- [WORK TASK]
Work through the entries that follow and state how many lines contain the word "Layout". Only the number is wanted.

******

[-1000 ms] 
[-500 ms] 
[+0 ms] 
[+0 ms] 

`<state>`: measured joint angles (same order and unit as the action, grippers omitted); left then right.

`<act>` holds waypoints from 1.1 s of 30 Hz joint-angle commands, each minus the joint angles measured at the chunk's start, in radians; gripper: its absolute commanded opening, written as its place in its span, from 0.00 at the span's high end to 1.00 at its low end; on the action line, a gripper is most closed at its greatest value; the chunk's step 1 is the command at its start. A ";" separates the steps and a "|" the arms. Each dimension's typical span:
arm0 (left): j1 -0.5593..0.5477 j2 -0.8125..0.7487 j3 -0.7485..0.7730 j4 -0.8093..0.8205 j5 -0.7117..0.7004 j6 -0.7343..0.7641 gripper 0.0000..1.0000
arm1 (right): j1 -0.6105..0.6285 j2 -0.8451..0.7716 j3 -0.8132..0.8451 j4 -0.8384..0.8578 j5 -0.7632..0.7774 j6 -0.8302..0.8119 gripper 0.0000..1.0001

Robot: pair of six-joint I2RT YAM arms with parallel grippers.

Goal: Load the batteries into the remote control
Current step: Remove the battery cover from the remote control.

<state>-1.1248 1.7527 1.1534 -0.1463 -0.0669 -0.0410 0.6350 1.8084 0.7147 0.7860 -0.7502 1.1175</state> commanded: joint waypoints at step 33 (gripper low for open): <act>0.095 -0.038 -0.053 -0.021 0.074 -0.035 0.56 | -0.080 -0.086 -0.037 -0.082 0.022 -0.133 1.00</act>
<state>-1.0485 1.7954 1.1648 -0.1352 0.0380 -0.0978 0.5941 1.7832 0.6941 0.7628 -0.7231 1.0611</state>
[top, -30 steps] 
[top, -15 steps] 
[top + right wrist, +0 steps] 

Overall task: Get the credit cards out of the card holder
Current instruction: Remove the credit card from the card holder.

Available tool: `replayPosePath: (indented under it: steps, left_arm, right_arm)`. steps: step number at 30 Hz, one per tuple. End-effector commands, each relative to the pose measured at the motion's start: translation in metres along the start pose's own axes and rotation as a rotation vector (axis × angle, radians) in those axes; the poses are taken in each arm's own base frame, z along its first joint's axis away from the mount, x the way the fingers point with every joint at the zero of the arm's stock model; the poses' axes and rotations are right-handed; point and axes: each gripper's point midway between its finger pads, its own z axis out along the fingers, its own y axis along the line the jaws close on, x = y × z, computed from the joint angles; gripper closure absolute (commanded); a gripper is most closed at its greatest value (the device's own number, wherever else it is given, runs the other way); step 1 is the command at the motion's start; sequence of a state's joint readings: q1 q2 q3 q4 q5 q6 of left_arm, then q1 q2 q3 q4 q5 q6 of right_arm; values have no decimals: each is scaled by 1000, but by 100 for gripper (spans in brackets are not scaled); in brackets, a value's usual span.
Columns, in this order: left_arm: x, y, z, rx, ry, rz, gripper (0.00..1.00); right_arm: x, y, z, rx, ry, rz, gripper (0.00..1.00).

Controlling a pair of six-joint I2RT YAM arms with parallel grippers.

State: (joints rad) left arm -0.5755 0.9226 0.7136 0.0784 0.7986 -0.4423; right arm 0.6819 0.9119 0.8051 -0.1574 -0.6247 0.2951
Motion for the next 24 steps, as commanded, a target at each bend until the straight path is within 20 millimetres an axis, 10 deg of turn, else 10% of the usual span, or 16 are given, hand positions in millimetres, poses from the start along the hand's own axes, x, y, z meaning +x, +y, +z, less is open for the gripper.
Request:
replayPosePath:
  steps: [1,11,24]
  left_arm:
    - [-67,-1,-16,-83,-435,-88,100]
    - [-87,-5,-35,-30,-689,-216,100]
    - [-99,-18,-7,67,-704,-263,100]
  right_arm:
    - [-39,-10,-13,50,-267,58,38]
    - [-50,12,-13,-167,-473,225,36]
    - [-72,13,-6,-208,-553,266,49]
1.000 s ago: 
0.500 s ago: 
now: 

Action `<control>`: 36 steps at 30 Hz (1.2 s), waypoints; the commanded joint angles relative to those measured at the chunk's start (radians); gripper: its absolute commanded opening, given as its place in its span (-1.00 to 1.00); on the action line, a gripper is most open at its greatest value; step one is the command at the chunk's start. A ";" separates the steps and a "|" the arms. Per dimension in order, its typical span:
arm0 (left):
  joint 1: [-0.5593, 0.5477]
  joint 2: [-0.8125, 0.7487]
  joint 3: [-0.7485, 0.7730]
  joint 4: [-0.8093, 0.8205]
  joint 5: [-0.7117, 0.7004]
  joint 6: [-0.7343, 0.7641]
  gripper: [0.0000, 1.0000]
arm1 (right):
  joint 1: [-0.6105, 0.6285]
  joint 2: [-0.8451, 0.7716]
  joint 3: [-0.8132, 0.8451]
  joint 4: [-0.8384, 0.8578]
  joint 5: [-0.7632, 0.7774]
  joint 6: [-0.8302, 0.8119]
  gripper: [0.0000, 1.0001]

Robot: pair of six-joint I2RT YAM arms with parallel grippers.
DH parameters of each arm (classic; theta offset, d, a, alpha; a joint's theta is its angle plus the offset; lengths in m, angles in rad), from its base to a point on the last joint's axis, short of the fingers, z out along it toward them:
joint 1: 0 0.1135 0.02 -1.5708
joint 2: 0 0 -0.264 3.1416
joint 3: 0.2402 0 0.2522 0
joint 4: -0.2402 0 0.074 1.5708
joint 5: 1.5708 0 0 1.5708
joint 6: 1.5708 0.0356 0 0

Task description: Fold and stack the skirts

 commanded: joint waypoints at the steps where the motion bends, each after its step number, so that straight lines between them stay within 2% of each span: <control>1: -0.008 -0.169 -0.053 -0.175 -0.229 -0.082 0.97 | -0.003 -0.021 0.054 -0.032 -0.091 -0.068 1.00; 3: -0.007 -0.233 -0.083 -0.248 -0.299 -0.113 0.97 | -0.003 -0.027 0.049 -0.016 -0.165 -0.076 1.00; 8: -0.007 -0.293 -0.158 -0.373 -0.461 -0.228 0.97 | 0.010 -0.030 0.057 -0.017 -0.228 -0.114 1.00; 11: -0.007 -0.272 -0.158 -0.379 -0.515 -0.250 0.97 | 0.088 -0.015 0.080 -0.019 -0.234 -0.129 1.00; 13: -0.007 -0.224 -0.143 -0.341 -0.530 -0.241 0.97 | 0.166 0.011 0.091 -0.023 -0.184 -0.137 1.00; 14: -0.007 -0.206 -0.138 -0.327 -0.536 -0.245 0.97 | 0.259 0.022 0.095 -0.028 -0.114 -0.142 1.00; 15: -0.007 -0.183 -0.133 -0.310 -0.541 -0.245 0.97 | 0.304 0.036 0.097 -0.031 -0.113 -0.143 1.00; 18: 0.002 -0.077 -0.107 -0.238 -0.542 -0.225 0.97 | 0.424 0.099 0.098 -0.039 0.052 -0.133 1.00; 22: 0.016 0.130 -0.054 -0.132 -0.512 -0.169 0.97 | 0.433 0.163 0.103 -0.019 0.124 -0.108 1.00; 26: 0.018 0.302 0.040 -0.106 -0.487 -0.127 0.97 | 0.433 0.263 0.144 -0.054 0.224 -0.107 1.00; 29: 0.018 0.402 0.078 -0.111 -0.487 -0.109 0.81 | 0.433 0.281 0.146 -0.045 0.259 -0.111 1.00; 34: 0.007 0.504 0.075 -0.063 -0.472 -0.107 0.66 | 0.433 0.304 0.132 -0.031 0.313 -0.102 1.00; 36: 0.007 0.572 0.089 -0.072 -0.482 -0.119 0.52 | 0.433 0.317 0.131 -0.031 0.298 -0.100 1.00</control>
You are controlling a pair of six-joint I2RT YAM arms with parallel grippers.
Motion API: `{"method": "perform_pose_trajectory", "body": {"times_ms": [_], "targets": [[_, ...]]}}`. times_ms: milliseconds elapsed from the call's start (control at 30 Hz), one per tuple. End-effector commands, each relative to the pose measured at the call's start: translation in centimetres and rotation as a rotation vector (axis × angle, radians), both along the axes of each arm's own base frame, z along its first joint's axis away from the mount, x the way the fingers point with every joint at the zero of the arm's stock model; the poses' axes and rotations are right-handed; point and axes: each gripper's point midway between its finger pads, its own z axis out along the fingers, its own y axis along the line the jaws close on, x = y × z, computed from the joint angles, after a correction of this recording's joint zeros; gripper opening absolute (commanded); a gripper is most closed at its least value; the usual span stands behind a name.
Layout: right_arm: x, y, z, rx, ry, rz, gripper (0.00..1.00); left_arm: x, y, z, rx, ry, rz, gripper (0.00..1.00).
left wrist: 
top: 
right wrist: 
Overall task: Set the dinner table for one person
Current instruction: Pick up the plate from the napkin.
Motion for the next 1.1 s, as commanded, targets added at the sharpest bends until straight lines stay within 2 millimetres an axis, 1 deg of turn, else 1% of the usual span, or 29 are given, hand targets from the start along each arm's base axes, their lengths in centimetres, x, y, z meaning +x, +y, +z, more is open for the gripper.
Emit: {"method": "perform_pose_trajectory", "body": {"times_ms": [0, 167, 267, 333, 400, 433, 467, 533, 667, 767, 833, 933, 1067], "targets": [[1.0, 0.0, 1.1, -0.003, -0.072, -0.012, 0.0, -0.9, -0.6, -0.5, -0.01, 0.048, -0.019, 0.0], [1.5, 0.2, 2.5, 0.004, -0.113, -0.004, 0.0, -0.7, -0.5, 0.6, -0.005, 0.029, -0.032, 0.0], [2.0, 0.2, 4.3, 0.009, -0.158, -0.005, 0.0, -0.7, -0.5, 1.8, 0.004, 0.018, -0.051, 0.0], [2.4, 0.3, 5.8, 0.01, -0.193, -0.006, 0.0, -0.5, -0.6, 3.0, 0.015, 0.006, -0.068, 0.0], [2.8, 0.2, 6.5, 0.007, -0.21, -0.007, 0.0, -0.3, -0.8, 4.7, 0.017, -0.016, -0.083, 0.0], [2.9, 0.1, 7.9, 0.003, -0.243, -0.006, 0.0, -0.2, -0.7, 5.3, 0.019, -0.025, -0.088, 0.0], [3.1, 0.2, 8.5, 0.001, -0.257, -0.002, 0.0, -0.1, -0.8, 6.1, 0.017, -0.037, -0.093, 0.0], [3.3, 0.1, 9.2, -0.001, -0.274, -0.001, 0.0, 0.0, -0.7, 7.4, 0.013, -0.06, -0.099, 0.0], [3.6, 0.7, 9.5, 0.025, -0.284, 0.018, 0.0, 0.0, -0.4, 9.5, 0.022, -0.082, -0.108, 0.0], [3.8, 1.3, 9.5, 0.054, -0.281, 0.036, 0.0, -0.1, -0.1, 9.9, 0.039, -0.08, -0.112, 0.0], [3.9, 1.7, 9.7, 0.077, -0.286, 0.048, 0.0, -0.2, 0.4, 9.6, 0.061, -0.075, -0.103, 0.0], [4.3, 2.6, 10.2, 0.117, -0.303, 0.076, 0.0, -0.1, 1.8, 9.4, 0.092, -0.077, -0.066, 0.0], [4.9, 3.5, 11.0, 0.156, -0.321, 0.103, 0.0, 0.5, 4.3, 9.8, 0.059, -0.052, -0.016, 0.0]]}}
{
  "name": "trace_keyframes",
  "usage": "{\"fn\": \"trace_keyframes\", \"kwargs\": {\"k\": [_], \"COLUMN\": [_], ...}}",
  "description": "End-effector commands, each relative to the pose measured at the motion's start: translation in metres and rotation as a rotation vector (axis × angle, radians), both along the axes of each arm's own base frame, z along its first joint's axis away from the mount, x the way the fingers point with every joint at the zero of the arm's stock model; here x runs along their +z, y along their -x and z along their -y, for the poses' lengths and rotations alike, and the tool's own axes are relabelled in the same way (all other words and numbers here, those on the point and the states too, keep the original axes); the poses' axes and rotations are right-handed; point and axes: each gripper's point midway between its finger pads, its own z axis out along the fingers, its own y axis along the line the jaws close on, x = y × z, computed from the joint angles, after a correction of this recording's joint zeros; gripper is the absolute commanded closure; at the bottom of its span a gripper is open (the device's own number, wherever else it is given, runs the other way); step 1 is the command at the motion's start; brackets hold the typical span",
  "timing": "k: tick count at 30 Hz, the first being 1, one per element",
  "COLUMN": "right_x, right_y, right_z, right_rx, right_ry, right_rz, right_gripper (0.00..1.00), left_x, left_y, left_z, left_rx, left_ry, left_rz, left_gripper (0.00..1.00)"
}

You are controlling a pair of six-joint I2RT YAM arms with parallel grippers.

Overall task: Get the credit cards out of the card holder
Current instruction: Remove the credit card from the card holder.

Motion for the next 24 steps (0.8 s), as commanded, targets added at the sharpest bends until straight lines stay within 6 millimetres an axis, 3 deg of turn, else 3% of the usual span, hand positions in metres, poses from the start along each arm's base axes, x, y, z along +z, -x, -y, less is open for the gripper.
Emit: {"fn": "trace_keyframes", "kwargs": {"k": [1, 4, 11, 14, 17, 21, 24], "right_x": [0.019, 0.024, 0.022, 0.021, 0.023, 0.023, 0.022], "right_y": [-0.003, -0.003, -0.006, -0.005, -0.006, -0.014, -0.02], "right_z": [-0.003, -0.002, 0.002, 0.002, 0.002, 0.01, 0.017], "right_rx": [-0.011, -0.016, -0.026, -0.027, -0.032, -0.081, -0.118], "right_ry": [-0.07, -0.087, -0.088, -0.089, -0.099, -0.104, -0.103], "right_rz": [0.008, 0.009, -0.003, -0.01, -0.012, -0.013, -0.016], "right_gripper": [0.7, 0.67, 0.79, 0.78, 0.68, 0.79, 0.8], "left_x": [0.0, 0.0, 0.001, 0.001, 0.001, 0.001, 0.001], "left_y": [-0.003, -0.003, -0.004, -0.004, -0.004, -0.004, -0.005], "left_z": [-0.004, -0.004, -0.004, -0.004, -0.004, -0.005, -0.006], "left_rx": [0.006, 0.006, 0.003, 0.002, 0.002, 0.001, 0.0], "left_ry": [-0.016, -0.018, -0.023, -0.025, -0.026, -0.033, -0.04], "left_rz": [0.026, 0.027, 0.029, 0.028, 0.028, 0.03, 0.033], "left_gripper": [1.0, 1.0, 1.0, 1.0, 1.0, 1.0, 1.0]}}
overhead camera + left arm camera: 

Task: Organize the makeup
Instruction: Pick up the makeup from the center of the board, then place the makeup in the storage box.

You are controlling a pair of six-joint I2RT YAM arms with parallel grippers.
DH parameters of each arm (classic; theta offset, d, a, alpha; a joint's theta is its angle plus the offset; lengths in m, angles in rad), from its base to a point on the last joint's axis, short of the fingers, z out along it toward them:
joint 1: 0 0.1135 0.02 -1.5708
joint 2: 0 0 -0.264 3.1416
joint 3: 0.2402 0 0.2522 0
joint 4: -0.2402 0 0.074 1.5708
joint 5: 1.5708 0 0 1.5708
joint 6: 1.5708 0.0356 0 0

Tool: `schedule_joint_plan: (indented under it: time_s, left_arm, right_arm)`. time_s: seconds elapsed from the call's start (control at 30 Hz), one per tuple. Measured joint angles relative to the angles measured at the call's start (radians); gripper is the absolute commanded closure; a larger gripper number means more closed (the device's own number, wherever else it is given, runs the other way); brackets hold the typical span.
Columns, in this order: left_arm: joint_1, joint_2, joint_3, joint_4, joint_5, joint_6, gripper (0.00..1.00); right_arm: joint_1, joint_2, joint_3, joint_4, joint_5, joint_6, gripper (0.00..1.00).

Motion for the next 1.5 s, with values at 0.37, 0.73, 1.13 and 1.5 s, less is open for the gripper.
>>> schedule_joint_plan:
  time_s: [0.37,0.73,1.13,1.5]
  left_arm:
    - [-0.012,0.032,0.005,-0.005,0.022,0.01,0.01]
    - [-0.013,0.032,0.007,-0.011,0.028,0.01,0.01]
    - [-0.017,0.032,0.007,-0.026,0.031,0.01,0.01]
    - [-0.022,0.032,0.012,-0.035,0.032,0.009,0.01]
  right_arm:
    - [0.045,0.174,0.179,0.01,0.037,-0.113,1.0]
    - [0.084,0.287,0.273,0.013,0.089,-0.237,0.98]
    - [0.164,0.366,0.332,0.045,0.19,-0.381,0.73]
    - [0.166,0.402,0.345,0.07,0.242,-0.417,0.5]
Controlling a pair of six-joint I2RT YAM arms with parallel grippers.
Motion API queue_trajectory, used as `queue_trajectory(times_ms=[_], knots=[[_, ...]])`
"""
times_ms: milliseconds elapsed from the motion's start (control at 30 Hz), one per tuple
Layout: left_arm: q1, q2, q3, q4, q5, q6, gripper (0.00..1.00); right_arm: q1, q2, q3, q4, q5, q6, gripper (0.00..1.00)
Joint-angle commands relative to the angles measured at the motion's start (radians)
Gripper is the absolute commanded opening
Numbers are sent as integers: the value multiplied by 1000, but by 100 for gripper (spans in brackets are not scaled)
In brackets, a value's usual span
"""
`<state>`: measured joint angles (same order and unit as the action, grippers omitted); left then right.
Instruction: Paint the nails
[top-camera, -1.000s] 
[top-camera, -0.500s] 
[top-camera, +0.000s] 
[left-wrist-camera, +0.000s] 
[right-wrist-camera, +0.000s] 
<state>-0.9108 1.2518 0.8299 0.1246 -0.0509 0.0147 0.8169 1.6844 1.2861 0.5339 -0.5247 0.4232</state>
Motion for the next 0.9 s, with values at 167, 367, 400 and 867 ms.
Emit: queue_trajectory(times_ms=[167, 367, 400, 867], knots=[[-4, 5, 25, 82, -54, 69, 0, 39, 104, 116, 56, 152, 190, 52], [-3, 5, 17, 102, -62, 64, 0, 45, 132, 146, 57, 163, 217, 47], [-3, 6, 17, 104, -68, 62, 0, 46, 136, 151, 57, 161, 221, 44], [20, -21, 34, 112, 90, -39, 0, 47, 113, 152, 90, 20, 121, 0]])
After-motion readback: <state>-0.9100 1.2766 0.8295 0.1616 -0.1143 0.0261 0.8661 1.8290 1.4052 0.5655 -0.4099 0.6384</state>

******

- [ANSWER FOR THE TASK]
2